4

My java programmer converted an excel file to binary and sending the binary content to me.

He used sun.misc.BASE64Encoder and sun.misc.BASE64Decoder() for encoding.

I need to convert that binary data to a data frame using python.

the data looks like,

UEsDBBQABgAIAAAAIQBi7p1oXgEAAJAEAAATAAgCW0NvbnRlbnRfVHl........

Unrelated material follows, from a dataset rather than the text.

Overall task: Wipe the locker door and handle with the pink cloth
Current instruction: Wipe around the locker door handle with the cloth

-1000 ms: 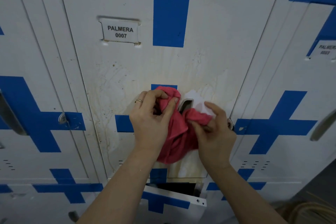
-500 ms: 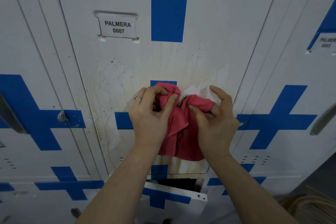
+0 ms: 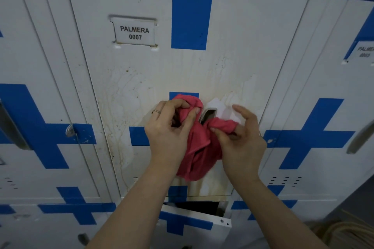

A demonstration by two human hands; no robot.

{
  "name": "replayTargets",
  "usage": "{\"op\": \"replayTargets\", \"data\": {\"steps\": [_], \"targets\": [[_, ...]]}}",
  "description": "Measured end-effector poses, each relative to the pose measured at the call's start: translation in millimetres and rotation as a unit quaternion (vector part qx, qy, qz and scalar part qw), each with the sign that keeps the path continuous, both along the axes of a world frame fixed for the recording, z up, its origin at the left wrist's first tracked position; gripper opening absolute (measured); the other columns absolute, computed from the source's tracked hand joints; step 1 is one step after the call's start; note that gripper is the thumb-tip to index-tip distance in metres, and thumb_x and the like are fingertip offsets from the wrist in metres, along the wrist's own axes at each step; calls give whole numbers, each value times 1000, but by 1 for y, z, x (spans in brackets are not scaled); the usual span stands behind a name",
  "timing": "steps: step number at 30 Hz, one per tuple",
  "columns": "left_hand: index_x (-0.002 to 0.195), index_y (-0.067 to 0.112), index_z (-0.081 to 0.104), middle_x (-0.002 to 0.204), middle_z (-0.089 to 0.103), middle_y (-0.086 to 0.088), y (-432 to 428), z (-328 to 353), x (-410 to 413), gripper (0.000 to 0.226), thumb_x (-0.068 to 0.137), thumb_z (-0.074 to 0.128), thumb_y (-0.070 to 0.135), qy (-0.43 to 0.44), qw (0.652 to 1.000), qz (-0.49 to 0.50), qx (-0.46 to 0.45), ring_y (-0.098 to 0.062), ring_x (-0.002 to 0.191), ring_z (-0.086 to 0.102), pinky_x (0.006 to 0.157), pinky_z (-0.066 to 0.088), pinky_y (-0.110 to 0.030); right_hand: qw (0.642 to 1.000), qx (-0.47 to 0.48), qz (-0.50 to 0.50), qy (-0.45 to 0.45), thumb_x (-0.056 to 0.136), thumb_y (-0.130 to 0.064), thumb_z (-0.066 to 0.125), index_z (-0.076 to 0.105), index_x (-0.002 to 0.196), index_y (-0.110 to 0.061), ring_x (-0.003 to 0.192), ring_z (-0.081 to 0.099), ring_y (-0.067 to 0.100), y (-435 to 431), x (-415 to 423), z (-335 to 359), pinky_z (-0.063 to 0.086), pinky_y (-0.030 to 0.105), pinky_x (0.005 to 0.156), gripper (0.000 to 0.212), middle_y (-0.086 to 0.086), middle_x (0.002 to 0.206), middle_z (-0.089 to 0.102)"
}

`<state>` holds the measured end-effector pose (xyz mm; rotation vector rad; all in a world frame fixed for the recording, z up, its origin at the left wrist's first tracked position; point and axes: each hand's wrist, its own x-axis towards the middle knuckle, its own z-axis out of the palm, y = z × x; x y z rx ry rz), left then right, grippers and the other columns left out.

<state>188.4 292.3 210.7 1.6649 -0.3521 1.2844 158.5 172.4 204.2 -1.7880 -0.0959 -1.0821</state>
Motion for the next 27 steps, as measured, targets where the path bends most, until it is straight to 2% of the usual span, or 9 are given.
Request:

I tried bas64 decoder but not helped.

my code:

import base64
with open('encoded_data.txt','rb') as d:
    data=d.read()
print(data)
`UEsDBBQABgAIAAAAIQBi7p1oXgEAAJAEAAATAAgCW0NvbnRlbnRfVHl........`
decrypted=base64.b64decode(data)
print(decrypt)
  'PK\x03\x04\x14\x00\x06\x00\x08\x00\x00\x00!\x00b\xee\x9dh^\x01\x00\x00\x90\x04\x00\x00\x13\x00\x08\x02[Content_Types].xml \xa2\x04\x02(\xa0\x00\x02\x00\x00\x00\x00\x00\x00\x00\x00\x00\x00\x00

Please help me to convert this binary data to a pandas dataframe.

Pyd
  • 6,017
  • 18
  • 52
  • 109

2 Answers2

13

You're almost there. Since the decrypted object is a bytes string, why not use BytesIO?

import io
import pandas as pd

toread = io.BytesIO()
toread.write(decrypted)  # pass your `decrypted` string as the argument here
toread.seek(0)  # reset the pointer

df = pd.read_excel(toread)  # now read to dataframe

Answering your question from your comment: How to convert a df to a binary encoded object?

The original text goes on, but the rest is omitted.